Here’s the painting video I uploaded to YouTube today, as part of my ongoing project to upload my art to that platform. This time, the music didn’t trigger a copyright claim, so I didn’t need to make any changes to the video. The only additions are the subscribe and playlist icons at the end. Other than that, this is the same video I’ve shared with you before. But, like I’ve said many times, art changes depending on how we feel when we view it, what’s going on with our lives and in the world, and the perspective we have at that moment. Does this video feel different to you (if you’ve seen it before)? It does to me.
First of all, I have a different perspective from you because this is my son and he has grown and changed so much from the age he was in this painting. I also know that those candlesticks were my parents’, and my feelings about those have gone through several changes over the years. At the time of this painting I was in a phase in which I wanted those in regular use. It was part of my grieving process. Mom used to save the things she thought were valuable. “Save those for good” was the idea, which meant that I don’t recall her ever actually using those candlesticks that Dad had brought home from the Vietnam War. They were just perpetually “saved for good” until she died.
When I was cleaning out her room, I also found the socks I’d given her for Christmas in her drawer- brand new, never worn. I did not buy those for her to save “for good” (never!). I wanted her to enjoy the fuzzy simple luxury of warm comfortable feet. But she put the socks in a drawer. So, I thought of those socks, and the candlesticks became a symbol of never saving good things until it’s too late.
I see my face in the opening clip of this video (at the top of this blog post), and besides realizing I look much younger there (which means my face looks older), I see that my eyes are sad. I have come a long way and after a couple years of regular use, those candlesticks have only been out a few times since then. You can see one of the candlesticks in this video from my Christmas 2020 show. I think that was the last time the candlesticks were in use.
The candlesticks are now tucked away in Mom’s hutch- furniture that has glass doors for displaying dinner plates or special things. I don’t need to use them. They are a bit too fancy for our current living situation and end up in the way in our tight space. I have nothing to prove to myself or to anyone. I was fixated on certain things during the grieving process but life has a way of moving on and drawing us in. I’ve let go. It’s now fine to put the candlesticks away, but where I can still see them and use them whenever I want to, but don’t feel the need to put them in the center of our world.

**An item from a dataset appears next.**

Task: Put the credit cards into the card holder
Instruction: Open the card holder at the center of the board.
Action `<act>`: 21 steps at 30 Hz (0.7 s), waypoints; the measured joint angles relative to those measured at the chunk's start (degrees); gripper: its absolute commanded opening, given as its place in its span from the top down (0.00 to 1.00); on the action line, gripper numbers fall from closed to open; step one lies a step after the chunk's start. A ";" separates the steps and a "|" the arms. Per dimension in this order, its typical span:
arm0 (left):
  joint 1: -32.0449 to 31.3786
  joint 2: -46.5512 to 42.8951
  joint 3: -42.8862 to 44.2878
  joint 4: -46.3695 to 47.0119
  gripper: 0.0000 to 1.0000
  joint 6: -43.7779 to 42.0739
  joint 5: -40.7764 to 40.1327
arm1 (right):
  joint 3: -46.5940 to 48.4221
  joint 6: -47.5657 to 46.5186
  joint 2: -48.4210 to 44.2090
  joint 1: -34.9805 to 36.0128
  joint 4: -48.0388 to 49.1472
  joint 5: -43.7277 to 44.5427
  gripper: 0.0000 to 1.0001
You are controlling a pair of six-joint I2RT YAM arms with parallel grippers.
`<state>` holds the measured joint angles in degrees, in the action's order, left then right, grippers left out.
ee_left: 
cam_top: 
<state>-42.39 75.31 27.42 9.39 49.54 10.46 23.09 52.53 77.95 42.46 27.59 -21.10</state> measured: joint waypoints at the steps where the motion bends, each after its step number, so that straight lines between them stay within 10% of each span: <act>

I still don’t save anything “for good”. I have special things that belong to me and I don’t stash them in a drawer for someone to find when I’m gone. But there’s a balance. When I try too hard to respect the meaning in every second, I exhaust myself. It’s like whispering in a tunnel, expecting the echo of a whisper to be heard. Even if I were to yell in the tunnel, if no one is listening, my voice will still end up bouncing around and going nowhere. Sometimes I try too hard. It’s OK to care a little less, while living a little more. It is good to just “be”.